Work to be completed ::
Among the entries below, which lines include the string "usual"? Show each one.
'''
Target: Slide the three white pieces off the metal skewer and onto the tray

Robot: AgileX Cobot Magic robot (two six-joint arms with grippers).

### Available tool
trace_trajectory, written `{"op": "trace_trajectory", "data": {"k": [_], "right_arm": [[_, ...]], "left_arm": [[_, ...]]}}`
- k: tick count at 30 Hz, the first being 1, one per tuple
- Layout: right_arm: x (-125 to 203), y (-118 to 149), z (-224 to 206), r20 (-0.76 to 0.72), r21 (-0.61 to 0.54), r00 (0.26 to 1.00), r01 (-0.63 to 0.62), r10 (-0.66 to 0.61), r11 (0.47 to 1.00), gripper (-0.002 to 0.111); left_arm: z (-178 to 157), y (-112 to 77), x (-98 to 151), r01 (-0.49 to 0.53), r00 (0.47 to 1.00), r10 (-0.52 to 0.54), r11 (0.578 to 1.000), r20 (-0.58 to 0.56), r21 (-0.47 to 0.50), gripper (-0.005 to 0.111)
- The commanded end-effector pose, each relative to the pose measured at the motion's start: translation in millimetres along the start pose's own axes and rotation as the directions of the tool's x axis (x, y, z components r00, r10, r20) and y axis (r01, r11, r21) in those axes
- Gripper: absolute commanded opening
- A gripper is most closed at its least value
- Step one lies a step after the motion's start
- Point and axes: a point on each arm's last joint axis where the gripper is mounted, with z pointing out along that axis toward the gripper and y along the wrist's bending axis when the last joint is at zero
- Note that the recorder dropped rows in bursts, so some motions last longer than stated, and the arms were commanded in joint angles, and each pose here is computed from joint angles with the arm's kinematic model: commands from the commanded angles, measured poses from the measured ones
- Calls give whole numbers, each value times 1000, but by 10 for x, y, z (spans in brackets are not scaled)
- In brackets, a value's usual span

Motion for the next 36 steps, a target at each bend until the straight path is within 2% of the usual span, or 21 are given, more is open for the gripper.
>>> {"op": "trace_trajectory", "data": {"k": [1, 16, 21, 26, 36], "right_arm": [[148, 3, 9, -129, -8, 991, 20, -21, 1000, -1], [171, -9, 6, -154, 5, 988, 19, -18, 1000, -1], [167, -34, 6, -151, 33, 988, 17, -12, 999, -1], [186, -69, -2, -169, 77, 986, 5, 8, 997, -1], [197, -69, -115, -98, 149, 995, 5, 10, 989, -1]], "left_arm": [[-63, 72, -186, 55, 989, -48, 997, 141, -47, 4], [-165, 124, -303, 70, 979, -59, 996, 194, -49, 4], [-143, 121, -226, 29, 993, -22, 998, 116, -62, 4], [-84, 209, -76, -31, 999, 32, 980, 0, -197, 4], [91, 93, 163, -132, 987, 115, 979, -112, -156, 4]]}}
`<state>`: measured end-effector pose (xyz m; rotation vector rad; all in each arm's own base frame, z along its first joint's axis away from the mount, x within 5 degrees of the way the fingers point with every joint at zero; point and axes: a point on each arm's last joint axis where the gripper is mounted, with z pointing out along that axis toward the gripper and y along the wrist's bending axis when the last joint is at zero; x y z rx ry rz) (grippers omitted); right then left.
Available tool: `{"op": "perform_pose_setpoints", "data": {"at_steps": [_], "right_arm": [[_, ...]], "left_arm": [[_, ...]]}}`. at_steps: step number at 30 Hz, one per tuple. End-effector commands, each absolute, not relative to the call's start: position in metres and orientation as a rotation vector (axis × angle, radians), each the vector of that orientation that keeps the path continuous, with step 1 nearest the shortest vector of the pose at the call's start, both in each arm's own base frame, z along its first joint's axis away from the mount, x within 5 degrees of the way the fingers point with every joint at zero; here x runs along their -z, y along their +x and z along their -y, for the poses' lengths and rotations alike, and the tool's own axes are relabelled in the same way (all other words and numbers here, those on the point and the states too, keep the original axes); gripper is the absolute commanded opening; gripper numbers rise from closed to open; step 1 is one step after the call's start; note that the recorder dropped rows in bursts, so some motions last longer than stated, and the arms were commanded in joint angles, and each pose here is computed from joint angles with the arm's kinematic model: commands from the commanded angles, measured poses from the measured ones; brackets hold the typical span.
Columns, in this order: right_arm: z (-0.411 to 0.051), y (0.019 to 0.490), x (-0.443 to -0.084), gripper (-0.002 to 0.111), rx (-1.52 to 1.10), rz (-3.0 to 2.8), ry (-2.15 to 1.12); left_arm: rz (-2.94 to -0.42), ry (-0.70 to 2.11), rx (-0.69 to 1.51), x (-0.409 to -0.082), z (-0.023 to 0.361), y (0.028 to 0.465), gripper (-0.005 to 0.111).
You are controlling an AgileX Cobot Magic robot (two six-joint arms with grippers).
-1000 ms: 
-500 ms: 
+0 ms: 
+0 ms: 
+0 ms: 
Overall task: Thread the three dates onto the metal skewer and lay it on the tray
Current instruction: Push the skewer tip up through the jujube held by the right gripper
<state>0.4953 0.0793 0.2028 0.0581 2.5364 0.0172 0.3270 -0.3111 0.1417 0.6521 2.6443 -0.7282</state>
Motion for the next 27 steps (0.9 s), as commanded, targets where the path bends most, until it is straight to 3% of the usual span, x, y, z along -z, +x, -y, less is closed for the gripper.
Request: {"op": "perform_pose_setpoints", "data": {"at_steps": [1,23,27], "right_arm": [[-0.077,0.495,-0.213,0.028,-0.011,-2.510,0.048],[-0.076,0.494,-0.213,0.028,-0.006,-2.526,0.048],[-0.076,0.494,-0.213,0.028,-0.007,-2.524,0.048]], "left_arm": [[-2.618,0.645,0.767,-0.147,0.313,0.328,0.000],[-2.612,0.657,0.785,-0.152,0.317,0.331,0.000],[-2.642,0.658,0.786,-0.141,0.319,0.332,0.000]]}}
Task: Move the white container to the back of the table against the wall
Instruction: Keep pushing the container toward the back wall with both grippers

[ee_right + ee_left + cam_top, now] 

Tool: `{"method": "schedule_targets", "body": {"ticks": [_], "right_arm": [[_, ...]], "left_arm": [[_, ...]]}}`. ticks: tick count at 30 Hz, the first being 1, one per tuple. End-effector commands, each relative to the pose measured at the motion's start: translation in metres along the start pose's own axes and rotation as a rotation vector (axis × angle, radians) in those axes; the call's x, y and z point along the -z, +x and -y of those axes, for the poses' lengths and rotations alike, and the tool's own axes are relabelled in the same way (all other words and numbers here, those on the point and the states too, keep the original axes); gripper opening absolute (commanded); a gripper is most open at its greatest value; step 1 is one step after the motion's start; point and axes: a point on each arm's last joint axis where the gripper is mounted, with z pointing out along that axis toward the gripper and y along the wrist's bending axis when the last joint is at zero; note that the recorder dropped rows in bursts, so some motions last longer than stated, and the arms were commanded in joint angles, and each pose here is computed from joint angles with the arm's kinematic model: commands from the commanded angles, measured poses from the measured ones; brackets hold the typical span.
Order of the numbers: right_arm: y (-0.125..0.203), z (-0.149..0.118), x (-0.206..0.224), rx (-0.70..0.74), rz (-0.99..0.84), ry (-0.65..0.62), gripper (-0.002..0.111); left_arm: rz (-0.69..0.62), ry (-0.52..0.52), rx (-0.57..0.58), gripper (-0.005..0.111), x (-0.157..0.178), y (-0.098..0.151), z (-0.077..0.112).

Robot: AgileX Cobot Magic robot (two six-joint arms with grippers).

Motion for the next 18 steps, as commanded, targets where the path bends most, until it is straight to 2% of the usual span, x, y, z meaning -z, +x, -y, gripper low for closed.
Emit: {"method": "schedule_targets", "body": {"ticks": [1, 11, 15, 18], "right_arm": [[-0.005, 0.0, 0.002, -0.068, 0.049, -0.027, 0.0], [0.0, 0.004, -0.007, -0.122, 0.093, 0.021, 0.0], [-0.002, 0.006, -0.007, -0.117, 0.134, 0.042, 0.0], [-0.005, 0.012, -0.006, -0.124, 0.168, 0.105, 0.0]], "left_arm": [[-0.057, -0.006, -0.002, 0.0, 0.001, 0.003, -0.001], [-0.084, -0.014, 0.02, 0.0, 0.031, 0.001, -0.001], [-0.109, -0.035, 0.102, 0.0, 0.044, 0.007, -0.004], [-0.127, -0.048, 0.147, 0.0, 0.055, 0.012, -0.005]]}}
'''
Exercise result ::
- In brackets, a value's usual span
Motion for the next 36 steps, a target at each bend until the straight path is within 2% of the usual span, or 21 are given, more is open for the gripper.
Motion for the next 27 steps (0.9 s), as commanded, targets where the path bends most, until it is straight to 3% of the usual span, x, y, z along -z, +x, -y, less is closed for the gripper.
Motion for the next 18 steps, as commanded, targets where the path bends most, until it is straight to 2% of the usual span, x, y, z meaning -z, +x, -y, gripper low for closed.

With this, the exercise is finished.